Enterprise value formula
If equity, debt, and cash are known, then you can calculate enterprise value as follows:
EV = (share price x # of shares) + total debt – cash
The equity value (or net asset value) is the value that remains for the shareholders after any debts have been paid off. When you value a company using levered free cash flow in a DCF model, you are determining the company’s equity value. If you know the enterprise value and have the total amount of debt and cash at the firm, you can calculate the equity value below.
Equity value formula
If enterprise value, debt, and cash are all known, then you can calculate equity value as follows:
Equity value = Enterprise Value – total debt + cash
Or
Equity value = # of shares x share price
Use in valuation
Enterprise value is more commonly used in valuation techniques as it makes companies more comparable by removing their capital structure from the equation. In investment banking, for example, it’s much more common to value the entire business (enterprise value) when advising a client on an M&A process.

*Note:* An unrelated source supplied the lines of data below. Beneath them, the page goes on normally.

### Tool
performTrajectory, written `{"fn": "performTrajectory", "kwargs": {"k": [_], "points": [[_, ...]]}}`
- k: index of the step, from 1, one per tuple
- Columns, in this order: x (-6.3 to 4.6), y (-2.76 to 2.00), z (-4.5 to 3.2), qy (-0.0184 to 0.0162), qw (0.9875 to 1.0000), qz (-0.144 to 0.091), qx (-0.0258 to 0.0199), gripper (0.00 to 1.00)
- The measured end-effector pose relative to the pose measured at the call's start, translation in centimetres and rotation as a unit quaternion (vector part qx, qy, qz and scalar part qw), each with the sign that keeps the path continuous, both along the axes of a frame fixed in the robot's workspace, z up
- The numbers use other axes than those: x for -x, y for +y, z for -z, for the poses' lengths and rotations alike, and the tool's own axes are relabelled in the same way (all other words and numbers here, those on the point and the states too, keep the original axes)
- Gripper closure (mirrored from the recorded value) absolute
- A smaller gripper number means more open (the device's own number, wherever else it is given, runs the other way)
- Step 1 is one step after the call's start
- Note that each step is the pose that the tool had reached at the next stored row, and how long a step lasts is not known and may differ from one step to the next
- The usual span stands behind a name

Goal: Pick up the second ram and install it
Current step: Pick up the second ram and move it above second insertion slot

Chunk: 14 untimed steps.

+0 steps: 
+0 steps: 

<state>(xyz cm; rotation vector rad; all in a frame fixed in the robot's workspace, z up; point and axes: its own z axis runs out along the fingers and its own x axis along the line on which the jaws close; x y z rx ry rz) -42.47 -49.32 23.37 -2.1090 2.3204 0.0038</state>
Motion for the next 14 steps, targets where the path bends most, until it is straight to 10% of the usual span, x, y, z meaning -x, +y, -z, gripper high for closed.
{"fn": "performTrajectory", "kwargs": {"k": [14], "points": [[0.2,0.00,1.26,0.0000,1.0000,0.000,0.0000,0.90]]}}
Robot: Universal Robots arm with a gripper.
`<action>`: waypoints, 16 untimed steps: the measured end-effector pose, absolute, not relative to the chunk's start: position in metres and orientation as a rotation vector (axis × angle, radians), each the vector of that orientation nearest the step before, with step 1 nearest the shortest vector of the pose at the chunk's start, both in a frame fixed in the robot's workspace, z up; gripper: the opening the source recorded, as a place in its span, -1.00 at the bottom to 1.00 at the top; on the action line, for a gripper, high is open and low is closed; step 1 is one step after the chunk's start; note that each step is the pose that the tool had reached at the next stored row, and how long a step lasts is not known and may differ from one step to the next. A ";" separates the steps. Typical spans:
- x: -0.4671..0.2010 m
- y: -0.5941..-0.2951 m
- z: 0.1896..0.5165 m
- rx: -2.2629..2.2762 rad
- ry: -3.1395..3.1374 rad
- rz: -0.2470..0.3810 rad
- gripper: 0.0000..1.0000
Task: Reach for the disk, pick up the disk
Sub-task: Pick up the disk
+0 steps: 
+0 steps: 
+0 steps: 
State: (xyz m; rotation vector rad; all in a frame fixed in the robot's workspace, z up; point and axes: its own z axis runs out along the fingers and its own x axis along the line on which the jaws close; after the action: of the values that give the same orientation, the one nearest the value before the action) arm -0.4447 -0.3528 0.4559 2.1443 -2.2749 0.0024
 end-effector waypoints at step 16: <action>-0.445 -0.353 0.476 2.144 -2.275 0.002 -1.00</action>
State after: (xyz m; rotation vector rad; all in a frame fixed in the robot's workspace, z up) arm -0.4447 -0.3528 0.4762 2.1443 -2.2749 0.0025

In equity research, it’s more common to focus on the equity value since research analysts advise investors on buying individual shares, not the entire business.
House analogy
One of the easiest ways to explain enterprise value versus equity value is with the analogy of a house. The value of the property plus the house is the enterprise value. The value after deducting your mortgage is the equity value.
Imagine the following example:
Value of house (building): $500,000
Value of property (land): $1,000,000
Box of cash in the basement: $50,000
Mortgage: $750,000
What is the enterprise value?
$1,500,0000. (Value of house plus value of property equals the enterprise value)
What is the equity value?
$800,000. (Value of the house, plus value of the property, plus value of the cash, less the value of the mortgage)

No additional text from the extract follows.